Başımıza gelen felaketlerin, bu toplumun kazananlarının bizlere yönelttiği nefretin; tüm bunlara karşı var olma mücadelemizin, aşklarımızın, kafa karışıklıklarımızın ortaya çıkardığı gürültülü kaosu küçük İskender Cangüncem’de 35 sene önceden şöyle öngörmüş:

beş yüz otuz dokuz
BATI?
bu yağmurları kim ısıttı?
nasıl çoğalır gökkuşağından gözlerine yansıyan renk,
gece oldu mu? sev beni. sev beni tarantula? Hüznünle
zehirle beni.
beni intihar et tarantula.
acıma itaat et!
hep bana gül! hayatı unutturma!

Biz de küçük İskender’in adeta bir kehanet gibi bu günlerimizi bize anlatan dizelerine kulak vererek Yeryüzü Ağacı’nın haziran seçkisinde hayatı unutturmayacak şiirlere yer vermeye karar verdik. 
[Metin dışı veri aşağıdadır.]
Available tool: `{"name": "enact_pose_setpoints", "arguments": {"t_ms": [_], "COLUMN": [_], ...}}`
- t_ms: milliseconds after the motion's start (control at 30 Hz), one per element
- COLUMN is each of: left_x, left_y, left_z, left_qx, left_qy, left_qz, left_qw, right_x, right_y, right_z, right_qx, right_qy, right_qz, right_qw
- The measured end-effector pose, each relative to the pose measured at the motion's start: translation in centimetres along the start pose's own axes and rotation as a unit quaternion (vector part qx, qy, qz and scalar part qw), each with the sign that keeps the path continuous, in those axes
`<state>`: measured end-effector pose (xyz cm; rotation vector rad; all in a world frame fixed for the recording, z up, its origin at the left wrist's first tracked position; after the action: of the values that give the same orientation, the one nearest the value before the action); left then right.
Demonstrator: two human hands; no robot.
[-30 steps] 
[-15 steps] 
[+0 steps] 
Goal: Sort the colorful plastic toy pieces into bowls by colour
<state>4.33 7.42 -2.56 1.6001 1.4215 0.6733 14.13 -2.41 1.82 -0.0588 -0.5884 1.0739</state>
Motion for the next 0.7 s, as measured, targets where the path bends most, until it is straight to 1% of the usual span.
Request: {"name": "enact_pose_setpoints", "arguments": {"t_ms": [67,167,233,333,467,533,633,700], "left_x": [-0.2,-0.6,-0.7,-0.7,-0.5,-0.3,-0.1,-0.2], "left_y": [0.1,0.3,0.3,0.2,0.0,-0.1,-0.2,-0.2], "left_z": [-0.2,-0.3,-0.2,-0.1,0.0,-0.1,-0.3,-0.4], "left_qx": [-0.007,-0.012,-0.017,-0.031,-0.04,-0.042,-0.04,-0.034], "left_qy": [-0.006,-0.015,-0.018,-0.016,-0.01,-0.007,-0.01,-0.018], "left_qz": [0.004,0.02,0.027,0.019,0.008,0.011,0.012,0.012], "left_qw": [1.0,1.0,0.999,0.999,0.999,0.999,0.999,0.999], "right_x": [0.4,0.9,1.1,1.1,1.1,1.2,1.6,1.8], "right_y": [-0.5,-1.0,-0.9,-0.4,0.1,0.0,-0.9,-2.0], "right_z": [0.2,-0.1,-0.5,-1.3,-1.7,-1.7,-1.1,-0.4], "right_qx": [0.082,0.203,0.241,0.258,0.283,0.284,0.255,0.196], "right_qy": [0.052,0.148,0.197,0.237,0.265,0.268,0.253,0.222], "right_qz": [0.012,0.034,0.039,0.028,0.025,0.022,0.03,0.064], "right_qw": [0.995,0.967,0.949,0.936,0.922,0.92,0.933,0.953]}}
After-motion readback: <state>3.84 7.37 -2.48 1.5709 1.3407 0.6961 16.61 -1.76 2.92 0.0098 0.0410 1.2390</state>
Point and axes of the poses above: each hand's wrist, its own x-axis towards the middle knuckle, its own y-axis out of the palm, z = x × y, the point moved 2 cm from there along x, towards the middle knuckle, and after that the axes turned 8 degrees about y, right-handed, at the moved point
Bu ayın ilk şairi Oğuz Ziya Anıl’ı Yeryüzü Ağacı’nda ilk defa konuk ediyoruz. Ağıt ve Bayrak günlük hayatta karşımıza çıkan imgeleri şairin gözünden anlatan etkileyici iki şiir. İkinci şairimiz Velvele okuyucularının aşina olduğu bir isim, Deniz Erkaradağ. Şair parla’da masallarla ördüğü bir şiir evrenini tanıdık ancak kendine has üslubuyla bizlere sunuyor. Daha önce Erkaradağ ile birlikte yazdıkları şiire yer verdiğimiz Helin Jignore da bu ay Yeryüzü Ağacı’na geri dönüyor. Yüksek Isı başlıklı şiirinde Jignore, karmaşıklaşan bir var olma halini duru diliyle okuyuculara sakince anlatıyor. Seçkimizin son şairi yine Yeryüzü Ağacı’nın müdavimlerinden, Eren Ateş. uzaklar yakın olur’da şair, aşkın insana yaşattıklarını cesur bir kırılganlıkla aktarıyor. 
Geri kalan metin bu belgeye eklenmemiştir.